To Kill Off an Addiction, Embrace it with Open Arms and Be Bored by Its Repetitiveness

The simplest of addictions can crop up at any time. Whereas being hooked on drugs and gambling requires one to make an active effort to go to the nearby dealers or casinos, there are plenty of ways that one gets buried in an alternate reality for hours and days without having to spend a single dime. A vacant hour between meetings, a sudden urge to procrastinate from an inevitable task, a desire to kill off time without a concrete purpose...something more productive is definitely there, but it is not found. A few game downloads, watching videos, or even a session of casual banter with ChatGPT could all do fine.

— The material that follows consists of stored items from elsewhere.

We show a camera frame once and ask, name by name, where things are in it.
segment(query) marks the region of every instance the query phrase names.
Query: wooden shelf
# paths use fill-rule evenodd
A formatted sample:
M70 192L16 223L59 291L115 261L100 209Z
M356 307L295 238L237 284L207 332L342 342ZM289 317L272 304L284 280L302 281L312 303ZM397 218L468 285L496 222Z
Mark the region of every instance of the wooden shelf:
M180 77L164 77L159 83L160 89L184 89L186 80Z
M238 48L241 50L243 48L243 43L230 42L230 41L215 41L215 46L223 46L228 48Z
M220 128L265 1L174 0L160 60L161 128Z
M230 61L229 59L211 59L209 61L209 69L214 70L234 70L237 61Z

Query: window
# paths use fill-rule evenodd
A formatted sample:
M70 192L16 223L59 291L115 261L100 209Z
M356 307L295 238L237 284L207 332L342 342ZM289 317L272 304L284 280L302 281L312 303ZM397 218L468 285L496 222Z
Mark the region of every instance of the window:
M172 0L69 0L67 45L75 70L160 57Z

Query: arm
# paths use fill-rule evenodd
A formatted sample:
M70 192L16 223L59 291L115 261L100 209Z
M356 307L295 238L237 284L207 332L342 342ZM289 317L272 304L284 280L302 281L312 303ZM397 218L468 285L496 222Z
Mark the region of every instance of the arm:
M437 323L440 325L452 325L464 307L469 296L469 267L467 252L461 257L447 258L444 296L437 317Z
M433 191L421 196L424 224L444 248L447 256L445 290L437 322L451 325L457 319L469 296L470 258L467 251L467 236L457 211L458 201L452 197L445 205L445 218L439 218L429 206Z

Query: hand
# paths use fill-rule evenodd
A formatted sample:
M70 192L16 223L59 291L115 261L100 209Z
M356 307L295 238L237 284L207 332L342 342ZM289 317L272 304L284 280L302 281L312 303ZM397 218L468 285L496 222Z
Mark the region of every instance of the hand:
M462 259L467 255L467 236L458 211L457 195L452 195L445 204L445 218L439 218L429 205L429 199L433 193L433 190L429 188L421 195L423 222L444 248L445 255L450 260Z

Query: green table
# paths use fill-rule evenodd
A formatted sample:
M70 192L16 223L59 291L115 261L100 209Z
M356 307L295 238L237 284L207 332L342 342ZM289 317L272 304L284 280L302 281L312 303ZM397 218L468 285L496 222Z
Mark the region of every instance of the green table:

But when it is all said and done, only regret remains. The hypotheticals of what those hours gone by could have been are only entrenched when turning on social media, where others seem to drive home that fear of missing out on posts about the latest travels and successful business ventures. It is a vicious cycle. The aimlessness drives one to a new time-waster, followed by a sense of self-loathing, with the resulting decline in self-confidence and motivation convincing one that one's time is not worthwhile anyway as such the easily distracted can never amount to much. A new cycle starts.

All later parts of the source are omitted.